A Guerra do Golfo consolidou a ideia de que um punhado de jatos furtivos poderia abrir a porta para milhares de aeronaves convencionais ao perfurar, com precisão, as defesas aéreas inimigas.

Mais tarde, a aeronave operou nos Balcãs, onde uma foi, de forma célebre, abatida por forças sérvias usando radares mais antigos de origem soviética e táticas inteligentes. Esse incidente lembrou os planeadores de que a furtividade é uma competição em movimento, não uma vantagem permanente - mais uma razão para hoje usarem o F‑117 para testar como ambos os lados poderão adaptar-se.

Números‑chave de um fantasma “reformado”

No papel, o Nighthawk parece quase modesto ao lado de caças modernos. Ainda assim, os seus números contam uma história interessante:

Característica Valor
Comprimento 20,09 m
Envergadura 13,21 m
Peso vazio 13 381 kg
Peso máximo 23 814 kg
Velocidade máxima cerca de 1 100 km/h (subsónico)
Alcance cerca de 1 720 km, extensível com reabastecimento
Motores 2 × turbofans GE F404‑F1D2
Armamento duas bombas transportadas internamente para preservar a furtividade
Radar a bordo nenhum
Aquisição de alvos sensores infravermelhos e designação laser

Pelos padrões atuais, o F‑117 é lento, com carga útil limitada e sem capacidade ar‑ar. Ainda assim, essa simplicidade ajuda a manter custos operacionais relativamente baixos, transformando-o num “burro de carga” prático para treino de alto nível.

O que “furtividade” significa, de facto

O termo furtividade pode soar quase místico, como se a aeronave fosse literalmente invisível.

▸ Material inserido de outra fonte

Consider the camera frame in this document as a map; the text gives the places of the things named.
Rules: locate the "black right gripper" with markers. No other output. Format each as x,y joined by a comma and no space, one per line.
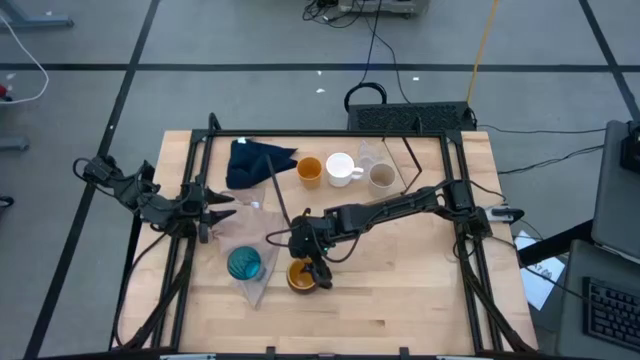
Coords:
310,237

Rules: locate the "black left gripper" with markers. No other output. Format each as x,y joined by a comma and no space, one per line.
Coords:
195,205

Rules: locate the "black mug yellow inside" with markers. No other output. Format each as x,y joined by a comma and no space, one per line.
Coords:
298,281

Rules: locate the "teal faceted plastic tumbler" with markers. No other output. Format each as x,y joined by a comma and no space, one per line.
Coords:
245,263

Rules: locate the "small orange cup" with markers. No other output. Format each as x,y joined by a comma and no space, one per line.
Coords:
310,170

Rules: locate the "clear glass cup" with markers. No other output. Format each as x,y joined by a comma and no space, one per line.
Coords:
367,154

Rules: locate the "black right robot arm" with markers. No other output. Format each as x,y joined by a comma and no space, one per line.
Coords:
390,207

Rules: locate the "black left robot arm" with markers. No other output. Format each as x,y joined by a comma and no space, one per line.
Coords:
150,207

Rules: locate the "pink cloth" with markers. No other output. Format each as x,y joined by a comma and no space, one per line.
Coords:
245,230

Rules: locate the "navy blue cloth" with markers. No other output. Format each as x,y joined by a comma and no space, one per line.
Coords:
255,162

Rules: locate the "black perforated computer case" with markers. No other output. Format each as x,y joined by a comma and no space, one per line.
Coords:
410,117

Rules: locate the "white paper sheet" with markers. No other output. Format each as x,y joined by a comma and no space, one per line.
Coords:
540,280

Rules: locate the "grey desk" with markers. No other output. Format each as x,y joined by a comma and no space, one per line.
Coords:
572,300

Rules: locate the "grey cart base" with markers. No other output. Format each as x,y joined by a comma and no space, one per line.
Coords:
380,6

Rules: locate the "grey table leg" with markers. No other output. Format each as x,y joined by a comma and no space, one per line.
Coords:
35,21

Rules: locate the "black keyboard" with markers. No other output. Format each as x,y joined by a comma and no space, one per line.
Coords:
612,312

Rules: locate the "grey laptop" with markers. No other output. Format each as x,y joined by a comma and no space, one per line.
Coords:
617,200

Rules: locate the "black clamp bracket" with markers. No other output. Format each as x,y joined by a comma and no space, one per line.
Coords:
404,352
270,352

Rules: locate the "black metal table frame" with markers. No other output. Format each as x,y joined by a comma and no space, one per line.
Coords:
457,160

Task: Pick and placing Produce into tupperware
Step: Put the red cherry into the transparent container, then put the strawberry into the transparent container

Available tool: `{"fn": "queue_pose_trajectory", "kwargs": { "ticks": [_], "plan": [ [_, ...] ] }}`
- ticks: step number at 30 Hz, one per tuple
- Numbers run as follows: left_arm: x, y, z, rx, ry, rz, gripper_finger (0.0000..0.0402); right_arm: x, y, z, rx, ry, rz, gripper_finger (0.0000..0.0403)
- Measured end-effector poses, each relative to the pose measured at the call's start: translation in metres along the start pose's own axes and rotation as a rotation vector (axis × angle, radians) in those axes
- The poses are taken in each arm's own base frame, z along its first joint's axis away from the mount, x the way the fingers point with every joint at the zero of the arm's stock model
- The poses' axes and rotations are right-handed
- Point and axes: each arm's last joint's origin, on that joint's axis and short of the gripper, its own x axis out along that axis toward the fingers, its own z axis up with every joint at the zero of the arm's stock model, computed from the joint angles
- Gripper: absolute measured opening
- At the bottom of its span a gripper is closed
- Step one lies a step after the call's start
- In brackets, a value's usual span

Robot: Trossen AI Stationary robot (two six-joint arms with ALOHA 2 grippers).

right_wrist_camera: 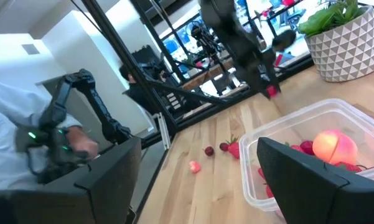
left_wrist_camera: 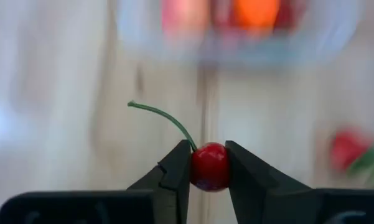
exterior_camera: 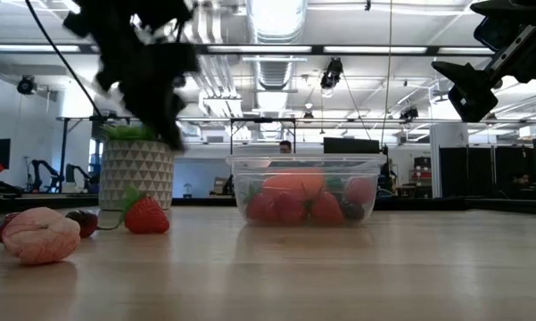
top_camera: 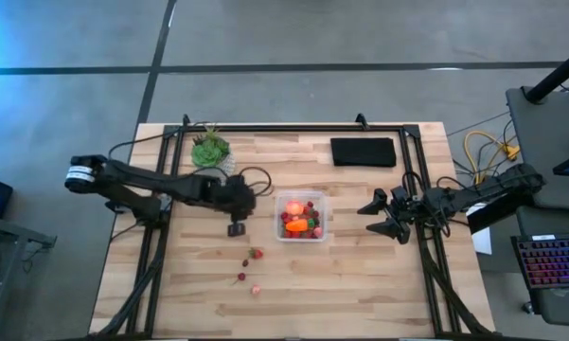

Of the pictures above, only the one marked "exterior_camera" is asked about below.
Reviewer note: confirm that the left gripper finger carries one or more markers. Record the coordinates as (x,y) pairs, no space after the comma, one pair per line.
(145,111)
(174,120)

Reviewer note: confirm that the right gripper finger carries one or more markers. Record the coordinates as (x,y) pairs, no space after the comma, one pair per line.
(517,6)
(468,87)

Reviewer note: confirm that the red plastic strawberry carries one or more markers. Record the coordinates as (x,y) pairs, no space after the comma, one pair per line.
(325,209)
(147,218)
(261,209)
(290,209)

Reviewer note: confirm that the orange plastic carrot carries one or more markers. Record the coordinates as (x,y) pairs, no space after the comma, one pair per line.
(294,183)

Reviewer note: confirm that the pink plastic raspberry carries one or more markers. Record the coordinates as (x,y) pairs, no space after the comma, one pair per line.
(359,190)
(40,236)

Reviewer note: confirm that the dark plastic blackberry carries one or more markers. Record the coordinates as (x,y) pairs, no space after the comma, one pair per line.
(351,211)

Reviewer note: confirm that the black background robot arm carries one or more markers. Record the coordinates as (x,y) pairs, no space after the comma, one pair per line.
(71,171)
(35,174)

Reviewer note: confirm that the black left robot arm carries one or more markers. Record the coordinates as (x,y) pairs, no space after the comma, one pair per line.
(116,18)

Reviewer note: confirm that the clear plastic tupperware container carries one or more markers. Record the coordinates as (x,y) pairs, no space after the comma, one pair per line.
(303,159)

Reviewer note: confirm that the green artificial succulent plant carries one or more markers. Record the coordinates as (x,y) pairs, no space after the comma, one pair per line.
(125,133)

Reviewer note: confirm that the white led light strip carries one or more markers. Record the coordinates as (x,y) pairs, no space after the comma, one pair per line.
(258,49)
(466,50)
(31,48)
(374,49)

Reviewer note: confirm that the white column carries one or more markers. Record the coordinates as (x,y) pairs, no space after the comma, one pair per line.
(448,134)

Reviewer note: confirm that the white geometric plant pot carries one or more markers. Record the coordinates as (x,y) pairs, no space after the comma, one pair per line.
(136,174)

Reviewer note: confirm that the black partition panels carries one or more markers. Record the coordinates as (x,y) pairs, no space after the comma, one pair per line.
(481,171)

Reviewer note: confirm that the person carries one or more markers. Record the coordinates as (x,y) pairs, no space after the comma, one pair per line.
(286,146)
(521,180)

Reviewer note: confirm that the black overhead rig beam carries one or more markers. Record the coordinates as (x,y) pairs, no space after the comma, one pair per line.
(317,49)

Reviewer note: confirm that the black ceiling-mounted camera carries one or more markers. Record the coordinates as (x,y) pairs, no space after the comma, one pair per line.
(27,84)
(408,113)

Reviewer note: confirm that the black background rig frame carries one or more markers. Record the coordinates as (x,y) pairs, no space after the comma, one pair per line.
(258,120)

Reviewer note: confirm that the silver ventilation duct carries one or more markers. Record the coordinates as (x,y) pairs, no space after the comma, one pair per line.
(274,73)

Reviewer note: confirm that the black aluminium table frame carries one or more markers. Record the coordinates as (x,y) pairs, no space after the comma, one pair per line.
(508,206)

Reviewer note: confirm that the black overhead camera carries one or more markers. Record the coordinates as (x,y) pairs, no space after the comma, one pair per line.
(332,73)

Na realidade, os engenheiros falam de “baixa observabilidade”.

Cada aeronave reflete ondas de radar, emite calor e produz ruído e sinais eletrónicos. O desenho furtivo procura reduzir essas emissões a níveis em que a deteção ocorre demasiado tarde para ser útil.

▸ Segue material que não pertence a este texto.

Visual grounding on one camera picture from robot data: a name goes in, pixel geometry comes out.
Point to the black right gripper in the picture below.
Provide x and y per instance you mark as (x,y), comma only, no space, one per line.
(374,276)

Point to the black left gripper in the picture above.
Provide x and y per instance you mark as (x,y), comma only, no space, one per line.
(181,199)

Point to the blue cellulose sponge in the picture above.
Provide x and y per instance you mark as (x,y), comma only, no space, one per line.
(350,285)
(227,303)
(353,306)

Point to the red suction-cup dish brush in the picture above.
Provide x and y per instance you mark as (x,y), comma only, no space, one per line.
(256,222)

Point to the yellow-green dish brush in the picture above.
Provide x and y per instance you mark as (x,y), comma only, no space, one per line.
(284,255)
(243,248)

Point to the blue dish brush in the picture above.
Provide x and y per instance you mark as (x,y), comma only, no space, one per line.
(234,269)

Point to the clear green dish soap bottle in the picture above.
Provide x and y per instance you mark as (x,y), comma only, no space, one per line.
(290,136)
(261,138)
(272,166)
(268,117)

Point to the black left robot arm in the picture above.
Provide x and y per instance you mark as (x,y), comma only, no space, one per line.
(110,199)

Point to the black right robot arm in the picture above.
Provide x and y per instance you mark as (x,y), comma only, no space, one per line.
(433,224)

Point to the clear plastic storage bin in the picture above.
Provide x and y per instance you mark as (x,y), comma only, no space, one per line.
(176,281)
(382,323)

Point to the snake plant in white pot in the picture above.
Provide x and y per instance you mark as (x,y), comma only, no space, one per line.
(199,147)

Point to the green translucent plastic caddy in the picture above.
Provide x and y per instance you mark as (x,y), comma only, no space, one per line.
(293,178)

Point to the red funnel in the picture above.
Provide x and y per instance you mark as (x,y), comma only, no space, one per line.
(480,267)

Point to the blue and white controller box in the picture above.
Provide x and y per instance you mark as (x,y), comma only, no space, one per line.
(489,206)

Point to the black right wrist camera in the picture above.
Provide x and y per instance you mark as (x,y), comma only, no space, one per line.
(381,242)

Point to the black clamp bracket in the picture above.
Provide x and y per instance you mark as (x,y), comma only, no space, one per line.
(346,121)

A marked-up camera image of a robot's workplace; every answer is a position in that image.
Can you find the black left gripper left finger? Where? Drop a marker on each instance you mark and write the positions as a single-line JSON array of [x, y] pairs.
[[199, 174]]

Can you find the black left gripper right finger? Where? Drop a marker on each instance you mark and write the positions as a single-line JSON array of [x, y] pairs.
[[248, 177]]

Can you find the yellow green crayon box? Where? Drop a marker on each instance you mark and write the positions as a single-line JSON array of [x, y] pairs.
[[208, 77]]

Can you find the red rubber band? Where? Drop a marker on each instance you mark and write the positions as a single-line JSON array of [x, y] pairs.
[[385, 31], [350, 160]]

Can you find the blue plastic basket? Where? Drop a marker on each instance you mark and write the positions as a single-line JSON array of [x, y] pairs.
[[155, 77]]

Há quatro técnicas gerais em jogo:

  • moldar a célula para que as ondas de radar ressaltem para longe da antena do radar
  • revestir superfícies com materiais que absorvem parte da energia do radar
  • arrefecer e mascarar o escape dos motores para reduzir a assinatura infravermelha
  • controlar emissões de rádio e radar da própria aeronave

O F‑117 foi uma aplicação inicial e extrema destes princípios, aceitando aerodinâmica pouco favorável e desempenho limitado em troca de uma pegada de radar drasticamente menor. Projetos posteriores, como o F‑22 e o F‑35, combinam furtividade com maior manobrabilidade e conjuntos de missão mais amplos.

Um espaço de ensaio para guerras futuras

Manter o Nighthawk no ar também dá aos planeadores um banco de ensaios valioso para ideias que preferem não divulgar. Novos pods de guerra eletrónica, sistemas de sensores e até táticas podem ser experimentados numa aeronave já bem conhecida e que deixou de ser comercialmente sensível.

Oferece também uma forma discreta de testar cenários que um dia poderão envolver aeronaves furtivas rivais. Por exemplo: como se organizam equipas de defesa aérea terrestres quando contactos aparecem e desaparecem na margem da cobertura radar? Com que rapidez se pode fundir informação de satélite, radar aerotransportado e sensores no solo para manter o seguimento de algo que quer desaparecer?

Nesse sentido, o F‑117 é menos uma relíquia e mais um parceiro de ensaio. Permite à Força Aérea dos EUA praticar como combater as aeronaves sombrias de amanhã usando as de ontem, sem expor demasiado os seus meios ou táticas mais recentes.

Há um risco nesta abordagem: depender fortemente de um desenho da era da Guerra Fria pode incentivar suposições sobre como serão e como se comportarão futuras ameaças furtivas. Os adversários não são obrigados a repetir o mesmo caminho de desenho. Ainda assim, o desafio básico de detetar, seguir e derrotar um alvo com pequena secção eficaz de radar mantém-se semelhante - e, para isso, o velho Nighthawk continua a ser um fantasma muito relevante para perseguir.